In business, knowledge is power, and the knowledge of what will happen in the future is a super-power. When data analytics, statistical algorithms, and machine learning come together, this super-power, also called predictive analytics, becomes a capability that can have a huge impact on business decisions and results.
The use of data as a basis for business decisions has had its own maturity cycle. In the early years, the focus was on reports, graphs, and dashboards with visualizations. All these helped business managers to know what had happened in the past. The objective of developing predictive analytics in business was to guide decisions based on what is likely to happen in the future.

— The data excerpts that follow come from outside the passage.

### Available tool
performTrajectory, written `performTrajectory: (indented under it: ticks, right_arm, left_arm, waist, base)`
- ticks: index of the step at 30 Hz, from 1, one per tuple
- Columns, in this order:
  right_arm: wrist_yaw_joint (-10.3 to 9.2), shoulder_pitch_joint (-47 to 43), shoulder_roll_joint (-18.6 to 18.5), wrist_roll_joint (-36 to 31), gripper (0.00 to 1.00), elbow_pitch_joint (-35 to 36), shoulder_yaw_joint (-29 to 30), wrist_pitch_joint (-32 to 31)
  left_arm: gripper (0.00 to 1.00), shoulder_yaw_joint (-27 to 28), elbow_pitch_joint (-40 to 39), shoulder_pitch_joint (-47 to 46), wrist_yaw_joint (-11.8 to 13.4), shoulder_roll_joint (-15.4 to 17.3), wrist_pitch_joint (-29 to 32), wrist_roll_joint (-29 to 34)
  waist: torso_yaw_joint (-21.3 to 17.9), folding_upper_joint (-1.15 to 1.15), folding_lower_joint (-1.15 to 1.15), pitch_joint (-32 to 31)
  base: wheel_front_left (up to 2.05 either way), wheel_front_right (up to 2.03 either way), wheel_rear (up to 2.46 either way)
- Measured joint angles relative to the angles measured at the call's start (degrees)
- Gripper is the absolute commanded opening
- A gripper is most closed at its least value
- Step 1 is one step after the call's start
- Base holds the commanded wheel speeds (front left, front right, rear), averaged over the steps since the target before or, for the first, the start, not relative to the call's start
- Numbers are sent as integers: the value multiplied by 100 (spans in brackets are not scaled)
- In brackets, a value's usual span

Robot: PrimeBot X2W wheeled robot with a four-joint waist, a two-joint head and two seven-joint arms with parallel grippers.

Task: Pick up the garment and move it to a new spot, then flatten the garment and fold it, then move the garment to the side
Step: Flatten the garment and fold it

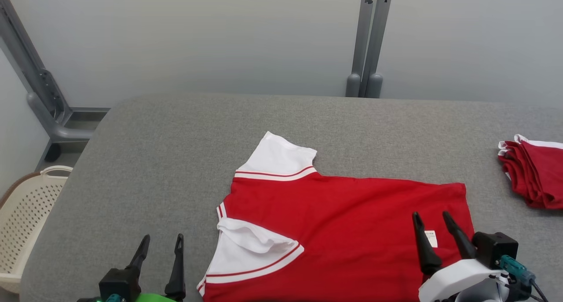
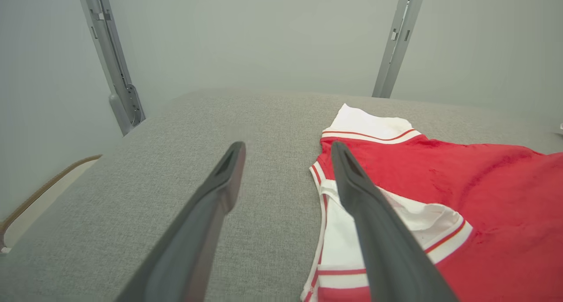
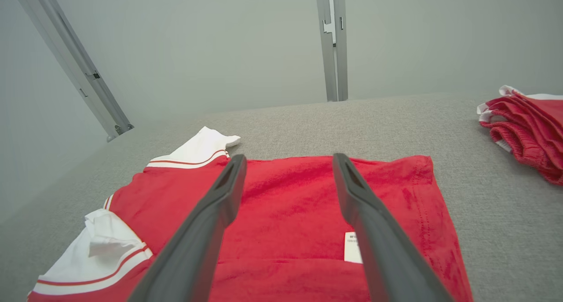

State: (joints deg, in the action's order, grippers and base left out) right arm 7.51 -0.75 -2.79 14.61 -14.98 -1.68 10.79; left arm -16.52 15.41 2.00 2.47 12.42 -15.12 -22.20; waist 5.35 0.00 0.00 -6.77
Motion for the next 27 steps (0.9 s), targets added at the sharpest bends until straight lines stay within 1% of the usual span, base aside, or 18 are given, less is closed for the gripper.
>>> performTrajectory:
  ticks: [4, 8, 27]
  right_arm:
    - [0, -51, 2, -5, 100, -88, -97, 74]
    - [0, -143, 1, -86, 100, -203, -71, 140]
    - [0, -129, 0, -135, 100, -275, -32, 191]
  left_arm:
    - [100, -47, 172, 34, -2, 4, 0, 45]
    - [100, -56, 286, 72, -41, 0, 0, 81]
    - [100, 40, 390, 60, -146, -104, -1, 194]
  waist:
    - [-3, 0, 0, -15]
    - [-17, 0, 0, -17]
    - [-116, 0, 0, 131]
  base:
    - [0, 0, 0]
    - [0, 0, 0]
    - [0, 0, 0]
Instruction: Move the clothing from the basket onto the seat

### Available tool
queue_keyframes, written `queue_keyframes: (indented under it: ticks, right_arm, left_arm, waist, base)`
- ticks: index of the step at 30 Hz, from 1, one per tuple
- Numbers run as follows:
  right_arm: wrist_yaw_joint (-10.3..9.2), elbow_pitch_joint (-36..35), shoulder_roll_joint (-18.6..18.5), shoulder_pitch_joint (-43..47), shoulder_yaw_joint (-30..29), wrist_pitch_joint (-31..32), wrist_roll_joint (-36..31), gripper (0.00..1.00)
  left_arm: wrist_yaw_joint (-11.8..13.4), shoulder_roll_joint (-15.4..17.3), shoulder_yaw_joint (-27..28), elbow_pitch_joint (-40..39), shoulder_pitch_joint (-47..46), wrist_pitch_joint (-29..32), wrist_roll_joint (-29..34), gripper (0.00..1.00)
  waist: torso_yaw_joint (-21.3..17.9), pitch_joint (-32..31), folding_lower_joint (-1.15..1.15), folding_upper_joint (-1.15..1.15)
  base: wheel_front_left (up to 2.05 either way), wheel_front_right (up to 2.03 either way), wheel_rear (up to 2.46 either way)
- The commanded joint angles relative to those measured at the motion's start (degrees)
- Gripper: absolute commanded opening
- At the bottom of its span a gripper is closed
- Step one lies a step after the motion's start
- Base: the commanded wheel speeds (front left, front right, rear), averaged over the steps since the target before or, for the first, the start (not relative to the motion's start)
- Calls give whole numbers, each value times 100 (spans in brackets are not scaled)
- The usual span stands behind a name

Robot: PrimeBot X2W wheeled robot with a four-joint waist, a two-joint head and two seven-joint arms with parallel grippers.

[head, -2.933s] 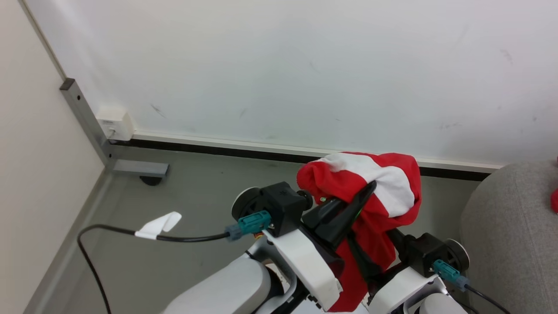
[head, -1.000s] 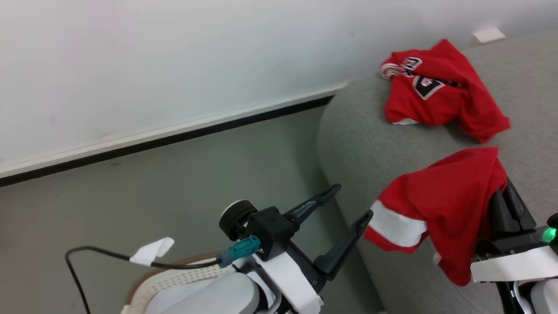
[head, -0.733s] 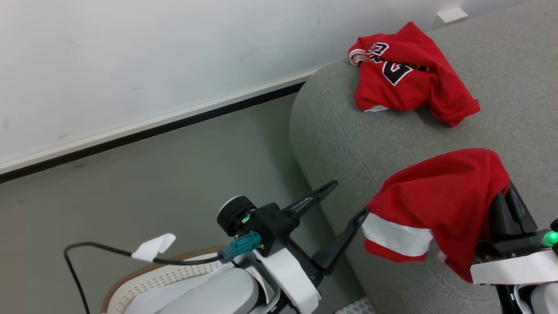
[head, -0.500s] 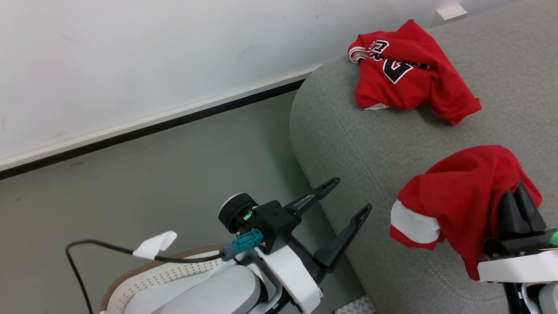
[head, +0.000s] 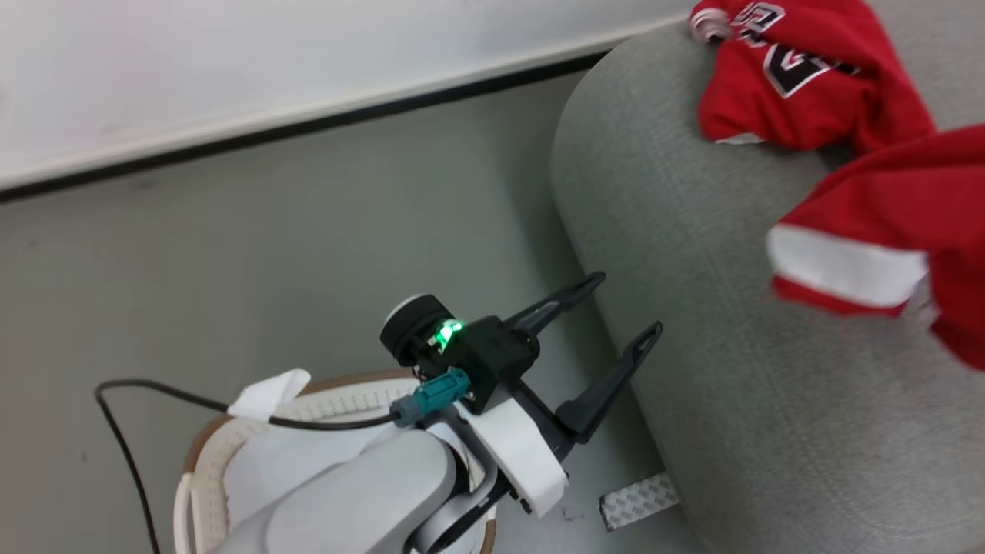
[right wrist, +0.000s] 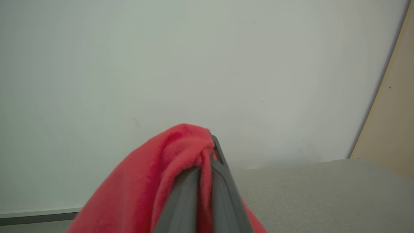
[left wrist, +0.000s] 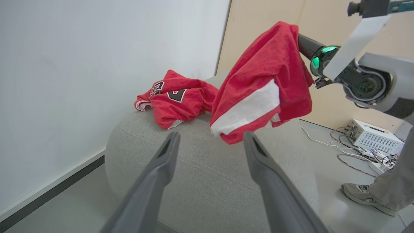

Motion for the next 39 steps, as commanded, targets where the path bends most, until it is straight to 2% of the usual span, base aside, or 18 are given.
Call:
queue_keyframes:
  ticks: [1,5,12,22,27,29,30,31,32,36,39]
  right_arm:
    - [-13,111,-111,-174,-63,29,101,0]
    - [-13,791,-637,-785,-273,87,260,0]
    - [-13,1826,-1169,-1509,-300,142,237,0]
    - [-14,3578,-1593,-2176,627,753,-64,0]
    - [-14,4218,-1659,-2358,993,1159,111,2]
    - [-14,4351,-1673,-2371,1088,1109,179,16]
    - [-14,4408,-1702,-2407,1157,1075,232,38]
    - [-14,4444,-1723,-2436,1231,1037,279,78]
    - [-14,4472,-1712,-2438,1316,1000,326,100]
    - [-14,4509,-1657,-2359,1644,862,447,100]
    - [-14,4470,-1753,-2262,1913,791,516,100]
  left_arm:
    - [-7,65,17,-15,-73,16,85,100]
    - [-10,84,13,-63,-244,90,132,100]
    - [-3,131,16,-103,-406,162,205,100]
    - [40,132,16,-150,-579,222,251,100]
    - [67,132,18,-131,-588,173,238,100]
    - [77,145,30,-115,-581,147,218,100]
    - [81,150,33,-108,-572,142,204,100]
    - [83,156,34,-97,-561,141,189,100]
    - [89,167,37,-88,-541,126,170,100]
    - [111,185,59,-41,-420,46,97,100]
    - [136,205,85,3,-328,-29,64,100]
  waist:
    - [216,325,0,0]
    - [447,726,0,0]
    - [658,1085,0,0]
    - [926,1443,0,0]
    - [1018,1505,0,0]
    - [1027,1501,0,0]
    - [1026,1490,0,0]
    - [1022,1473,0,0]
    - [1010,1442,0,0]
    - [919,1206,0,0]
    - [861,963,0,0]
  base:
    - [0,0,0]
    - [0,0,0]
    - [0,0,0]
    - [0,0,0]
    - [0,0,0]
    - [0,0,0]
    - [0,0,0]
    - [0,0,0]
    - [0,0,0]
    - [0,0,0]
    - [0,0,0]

Historical data and the outcomes they generated are used to develop predictive models. These models are then used to predict outcomes for different or new data. The predictions represent a probability of a target variable — for example, sales or revenue — by estimating the significance of a set of input variables. Predictive analytics in business have already shown dramatic results for organizations in many different sectors including banking and financial services, oil, gas and utilities, retail, governments and the public sector, healthcare, and manufacturing.
With predictive analytics, business leaders are looking for answers to questions such as: what do our customers really like? Why is demand fluctuating the way it is? Which regions are going to be the growth hotspots?
Let’s look at the top three ways in which predictive analytics in business make a real difference to organizational results.
1. Increase sales
The top-line benefit that every business in the world is chasing — sales — can grow with the application of predictive analytics. Analytics help understand consumer behavior, preferences, trends, and market research findings, so that products, offers, and advertising can be designed to get the best market response.
As consumers interact with the brand over a multitude of digital platforms, a huge amount of data is generated every moment. This provides valuable insights, such as what people are searching for, what they are they spending more time on, what is on their wishlist, what they are putting in the shopping cart, or what they are doing just before abandoning it.
With the application of predictive analytics on this data from user analytics, brand managers can predict what will be the result of changes in product, website design, mobile app features, online store offers, and much more.
Predictive analytics also helps create recommendation engines — i.e. “people who bought this product also bought”, which enables cross-selling and higher revenue realization from the same customer.
An analysis of a customer’s shopping pattern helps to define a propensity to buy certain products. This enables the brand to create more and more personalized offers, which leads to faster conversion to sales.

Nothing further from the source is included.